Records excerpted from a collection
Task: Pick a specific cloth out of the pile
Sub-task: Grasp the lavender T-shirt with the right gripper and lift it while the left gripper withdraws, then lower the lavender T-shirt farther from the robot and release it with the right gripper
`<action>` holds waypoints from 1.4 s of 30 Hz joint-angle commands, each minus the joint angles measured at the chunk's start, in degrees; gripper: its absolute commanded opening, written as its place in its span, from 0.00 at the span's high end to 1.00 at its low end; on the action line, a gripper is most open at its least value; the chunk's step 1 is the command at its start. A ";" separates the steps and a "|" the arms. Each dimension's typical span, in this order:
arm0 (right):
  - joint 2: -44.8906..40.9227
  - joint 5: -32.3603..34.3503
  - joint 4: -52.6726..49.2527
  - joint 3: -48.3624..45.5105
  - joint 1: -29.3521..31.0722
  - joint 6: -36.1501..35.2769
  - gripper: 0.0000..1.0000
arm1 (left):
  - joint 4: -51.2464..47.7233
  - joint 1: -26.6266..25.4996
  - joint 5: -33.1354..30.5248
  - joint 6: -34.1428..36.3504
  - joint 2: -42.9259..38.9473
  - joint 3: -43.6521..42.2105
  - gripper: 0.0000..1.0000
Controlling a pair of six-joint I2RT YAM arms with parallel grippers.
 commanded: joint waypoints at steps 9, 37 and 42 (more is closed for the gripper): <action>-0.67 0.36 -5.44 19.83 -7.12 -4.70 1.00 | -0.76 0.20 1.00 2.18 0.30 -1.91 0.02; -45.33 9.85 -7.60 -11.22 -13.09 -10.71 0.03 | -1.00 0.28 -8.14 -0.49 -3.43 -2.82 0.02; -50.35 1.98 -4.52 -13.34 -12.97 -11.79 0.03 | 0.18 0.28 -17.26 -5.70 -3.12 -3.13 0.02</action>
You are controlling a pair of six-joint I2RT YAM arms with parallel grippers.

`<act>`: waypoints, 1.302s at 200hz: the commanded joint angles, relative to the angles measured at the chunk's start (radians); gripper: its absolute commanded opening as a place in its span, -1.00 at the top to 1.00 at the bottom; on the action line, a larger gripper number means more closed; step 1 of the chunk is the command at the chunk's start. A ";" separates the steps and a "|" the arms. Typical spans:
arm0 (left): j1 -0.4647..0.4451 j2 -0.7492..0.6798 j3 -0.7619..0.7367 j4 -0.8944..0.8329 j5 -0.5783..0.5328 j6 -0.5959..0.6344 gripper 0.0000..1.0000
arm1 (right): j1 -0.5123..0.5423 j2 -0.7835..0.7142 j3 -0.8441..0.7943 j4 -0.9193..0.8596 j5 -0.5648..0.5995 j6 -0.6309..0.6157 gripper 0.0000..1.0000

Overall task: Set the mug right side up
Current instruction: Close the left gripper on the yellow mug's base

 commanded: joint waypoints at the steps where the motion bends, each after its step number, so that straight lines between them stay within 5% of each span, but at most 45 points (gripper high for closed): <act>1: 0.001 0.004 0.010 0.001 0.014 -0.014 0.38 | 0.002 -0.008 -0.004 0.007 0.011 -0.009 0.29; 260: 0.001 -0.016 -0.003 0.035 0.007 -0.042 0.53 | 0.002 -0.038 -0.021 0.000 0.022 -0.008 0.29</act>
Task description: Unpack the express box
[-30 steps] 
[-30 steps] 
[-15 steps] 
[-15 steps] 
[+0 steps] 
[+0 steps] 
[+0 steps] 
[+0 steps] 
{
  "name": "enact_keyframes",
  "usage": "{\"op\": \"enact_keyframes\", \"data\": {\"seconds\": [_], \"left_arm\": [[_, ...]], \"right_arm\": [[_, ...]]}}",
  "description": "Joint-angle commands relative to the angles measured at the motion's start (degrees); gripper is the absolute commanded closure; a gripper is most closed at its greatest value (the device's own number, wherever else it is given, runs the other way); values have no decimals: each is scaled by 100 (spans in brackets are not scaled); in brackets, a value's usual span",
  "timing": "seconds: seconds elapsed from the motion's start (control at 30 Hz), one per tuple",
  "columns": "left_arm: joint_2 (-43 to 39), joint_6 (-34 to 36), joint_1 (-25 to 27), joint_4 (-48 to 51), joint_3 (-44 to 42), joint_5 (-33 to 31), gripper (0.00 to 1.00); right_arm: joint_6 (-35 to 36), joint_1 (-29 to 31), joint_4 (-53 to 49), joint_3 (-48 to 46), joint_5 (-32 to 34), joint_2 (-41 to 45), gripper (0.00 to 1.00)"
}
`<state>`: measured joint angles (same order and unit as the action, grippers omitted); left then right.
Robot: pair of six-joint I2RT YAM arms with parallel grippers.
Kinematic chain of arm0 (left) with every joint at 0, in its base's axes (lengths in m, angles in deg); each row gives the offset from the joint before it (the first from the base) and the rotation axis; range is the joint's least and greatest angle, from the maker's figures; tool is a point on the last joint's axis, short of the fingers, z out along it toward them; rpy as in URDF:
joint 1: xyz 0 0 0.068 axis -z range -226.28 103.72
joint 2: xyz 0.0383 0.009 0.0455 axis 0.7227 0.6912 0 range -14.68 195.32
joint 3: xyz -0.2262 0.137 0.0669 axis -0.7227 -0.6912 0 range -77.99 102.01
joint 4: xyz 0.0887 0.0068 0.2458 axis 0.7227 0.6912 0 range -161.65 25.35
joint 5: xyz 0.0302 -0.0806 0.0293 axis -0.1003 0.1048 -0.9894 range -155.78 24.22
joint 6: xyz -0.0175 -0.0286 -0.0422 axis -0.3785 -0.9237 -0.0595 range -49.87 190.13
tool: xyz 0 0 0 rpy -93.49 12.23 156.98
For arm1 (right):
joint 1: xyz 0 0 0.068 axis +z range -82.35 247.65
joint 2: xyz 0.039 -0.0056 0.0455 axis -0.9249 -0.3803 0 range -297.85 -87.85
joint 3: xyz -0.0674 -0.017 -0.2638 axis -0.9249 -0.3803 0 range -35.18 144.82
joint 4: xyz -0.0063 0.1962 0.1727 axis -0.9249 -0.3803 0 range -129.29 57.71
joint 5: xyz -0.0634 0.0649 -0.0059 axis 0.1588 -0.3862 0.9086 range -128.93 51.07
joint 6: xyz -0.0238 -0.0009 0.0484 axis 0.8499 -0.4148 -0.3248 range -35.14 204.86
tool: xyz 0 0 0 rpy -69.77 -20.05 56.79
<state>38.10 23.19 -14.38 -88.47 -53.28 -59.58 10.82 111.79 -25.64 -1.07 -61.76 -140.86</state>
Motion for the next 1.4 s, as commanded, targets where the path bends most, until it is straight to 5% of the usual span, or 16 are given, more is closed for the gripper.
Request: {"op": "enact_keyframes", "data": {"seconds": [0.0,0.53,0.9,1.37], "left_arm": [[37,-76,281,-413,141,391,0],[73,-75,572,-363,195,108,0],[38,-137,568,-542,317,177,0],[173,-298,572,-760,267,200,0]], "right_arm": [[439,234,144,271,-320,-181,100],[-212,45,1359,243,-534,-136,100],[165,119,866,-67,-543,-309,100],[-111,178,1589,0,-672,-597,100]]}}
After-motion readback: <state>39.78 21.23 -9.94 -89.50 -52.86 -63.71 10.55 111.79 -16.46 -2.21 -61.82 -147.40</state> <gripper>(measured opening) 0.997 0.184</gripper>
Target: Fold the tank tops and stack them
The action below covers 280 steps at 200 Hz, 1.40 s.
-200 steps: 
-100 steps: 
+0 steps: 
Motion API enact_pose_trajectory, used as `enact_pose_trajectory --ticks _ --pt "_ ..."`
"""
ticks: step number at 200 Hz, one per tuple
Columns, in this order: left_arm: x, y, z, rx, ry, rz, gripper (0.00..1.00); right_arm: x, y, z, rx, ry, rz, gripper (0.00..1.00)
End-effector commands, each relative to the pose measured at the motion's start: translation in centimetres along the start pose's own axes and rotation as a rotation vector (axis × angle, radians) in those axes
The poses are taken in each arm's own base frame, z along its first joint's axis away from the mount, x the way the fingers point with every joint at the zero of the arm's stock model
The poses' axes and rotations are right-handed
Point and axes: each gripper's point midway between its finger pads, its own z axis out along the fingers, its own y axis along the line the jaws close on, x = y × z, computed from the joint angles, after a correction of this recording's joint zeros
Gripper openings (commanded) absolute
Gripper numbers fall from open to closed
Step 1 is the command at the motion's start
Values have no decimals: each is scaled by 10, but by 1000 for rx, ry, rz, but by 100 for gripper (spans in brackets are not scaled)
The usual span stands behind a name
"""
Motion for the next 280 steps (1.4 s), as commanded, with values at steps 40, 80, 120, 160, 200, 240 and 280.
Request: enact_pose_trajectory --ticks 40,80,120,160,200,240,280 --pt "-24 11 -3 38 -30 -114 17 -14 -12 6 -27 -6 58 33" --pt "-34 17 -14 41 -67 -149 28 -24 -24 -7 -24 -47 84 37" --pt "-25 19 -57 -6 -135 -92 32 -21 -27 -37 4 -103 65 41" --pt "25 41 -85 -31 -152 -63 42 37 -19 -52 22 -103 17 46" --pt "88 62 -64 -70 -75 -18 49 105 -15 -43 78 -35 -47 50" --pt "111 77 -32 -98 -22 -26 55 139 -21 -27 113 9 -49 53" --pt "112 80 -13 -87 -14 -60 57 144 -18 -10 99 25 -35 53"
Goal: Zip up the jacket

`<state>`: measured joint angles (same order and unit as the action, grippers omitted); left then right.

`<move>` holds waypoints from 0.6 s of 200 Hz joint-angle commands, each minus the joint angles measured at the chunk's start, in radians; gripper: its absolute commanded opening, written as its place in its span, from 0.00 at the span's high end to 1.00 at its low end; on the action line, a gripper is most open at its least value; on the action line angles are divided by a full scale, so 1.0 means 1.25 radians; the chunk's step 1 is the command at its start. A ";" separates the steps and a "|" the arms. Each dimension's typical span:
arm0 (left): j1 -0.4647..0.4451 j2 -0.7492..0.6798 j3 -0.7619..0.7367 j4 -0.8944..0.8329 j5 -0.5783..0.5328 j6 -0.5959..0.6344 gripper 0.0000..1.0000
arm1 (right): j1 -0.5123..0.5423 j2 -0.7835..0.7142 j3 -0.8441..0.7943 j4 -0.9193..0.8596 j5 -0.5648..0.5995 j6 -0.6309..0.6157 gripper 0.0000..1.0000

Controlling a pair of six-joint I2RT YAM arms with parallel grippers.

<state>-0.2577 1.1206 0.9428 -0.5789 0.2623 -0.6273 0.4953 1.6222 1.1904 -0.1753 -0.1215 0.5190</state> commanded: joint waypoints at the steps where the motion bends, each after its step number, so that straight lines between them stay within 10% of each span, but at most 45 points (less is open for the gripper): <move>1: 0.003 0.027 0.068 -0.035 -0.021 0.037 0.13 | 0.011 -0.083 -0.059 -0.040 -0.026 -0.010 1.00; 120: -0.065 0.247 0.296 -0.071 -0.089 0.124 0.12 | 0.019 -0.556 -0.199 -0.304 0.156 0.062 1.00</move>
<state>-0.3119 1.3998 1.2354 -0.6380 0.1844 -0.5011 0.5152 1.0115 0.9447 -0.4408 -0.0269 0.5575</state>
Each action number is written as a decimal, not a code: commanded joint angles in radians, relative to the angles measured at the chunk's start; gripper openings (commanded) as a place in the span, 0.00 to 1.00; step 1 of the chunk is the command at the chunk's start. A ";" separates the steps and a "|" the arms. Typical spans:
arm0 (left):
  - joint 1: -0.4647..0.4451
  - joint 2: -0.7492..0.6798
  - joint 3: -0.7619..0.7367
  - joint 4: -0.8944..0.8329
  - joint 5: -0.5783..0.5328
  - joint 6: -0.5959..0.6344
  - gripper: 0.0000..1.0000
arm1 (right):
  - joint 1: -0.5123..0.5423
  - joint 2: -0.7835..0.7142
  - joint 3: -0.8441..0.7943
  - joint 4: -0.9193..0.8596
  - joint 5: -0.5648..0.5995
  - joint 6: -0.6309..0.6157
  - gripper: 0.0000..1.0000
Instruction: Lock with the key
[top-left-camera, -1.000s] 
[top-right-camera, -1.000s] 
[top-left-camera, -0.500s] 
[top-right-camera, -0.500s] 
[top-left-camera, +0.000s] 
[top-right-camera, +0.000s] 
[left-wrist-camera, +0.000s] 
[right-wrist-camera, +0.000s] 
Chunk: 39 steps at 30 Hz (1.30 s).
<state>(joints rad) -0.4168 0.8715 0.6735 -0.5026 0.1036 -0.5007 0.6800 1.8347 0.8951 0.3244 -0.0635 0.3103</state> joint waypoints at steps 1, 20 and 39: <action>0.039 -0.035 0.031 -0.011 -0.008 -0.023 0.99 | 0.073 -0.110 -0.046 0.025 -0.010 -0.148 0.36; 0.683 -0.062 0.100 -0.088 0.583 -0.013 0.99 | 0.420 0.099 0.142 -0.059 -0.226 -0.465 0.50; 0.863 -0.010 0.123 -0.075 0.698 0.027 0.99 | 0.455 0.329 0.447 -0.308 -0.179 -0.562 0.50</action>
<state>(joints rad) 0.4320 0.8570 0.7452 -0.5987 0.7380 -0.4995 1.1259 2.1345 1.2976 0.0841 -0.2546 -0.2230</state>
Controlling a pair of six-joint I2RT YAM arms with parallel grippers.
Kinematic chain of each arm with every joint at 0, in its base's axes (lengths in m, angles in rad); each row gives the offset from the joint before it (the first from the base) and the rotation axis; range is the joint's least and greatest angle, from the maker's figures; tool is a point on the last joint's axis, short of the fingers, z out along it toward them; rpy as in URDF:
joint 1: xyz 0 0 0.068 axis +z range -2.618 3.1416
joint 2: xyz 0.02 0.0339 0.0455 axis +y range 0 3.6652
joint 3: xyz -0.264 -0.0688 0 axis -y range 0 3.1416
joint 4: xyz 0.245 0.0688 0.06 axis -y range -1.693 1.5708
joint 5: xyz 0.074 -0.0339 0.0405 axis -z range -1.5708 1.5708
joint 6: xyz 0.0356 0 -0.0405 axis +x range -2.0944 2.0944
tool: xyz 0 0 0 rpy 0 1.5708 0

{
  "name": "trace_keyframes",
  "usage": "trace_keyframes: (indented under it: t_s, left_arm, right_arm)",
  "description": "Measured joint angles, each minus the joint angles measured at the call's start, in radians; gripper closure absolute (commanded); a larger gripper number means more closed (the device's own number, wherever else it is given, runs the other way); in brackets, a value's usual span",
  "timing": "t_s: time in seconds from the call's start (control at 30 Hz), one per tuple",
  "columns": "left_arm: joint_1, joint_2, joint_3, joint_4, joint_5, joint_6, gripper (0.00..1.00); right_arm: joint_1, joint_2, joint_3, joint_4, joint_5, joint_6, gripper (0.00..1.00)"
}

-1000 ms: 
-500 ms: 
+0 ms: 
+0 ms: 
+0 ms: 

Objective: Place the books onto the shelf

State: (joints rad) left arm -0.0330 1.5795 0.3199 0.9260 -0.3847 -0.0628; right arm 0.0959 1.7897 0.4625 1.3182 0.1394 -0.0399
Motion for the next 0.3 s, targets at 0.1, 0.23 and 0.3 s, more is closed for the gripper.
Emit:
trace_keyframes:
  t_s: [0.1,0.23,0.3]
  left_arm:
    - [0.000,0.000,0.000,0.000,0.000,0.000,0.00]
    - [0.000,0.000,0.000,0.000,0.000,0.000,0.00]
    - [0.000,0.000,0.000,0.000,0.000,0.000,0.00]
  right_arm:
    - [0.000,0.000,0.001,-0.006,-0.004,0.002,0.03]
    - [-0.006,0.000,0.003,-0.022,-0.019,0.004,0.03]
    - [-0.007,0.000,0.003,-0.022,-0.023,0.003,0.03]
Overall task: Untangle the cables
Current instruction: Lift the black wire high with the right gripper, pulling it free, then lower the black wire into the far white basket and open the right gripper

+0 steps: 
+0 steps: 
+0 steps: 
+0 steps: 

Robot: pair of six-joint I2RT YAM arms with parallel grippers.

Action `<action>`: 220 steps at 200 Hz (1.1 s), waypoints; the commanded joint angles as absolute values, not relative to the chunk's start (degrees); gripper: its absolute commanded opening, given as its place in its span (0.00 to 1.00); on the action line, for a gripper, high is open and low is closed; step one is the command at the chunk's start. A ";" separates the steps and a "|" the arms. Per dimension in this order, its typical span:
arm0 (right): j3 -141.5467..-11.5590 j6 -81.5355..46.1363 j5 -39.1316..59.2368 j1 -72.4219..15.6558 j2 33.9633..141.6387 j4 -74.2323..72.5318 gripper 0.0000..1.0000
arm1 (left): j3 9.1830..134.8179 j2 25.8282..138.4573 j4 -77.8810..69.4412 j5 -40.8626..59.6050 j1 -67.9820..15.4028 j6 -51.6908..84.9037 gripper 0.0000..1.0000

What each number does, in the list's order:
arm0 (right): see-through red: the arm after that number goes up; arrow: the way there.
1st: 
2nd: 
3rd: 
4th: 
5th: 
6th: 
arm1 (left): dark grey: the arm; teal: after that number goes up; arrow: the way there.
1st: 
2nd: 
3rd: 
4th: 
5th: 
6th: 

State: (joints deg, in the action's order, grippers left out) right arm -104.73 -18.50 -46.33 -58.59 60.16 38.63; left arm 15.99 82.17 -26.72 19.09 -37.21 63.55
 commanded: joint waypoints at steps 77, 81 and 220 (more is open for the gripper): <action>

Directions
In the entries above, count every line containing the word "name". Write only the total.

Solution for this exercise
3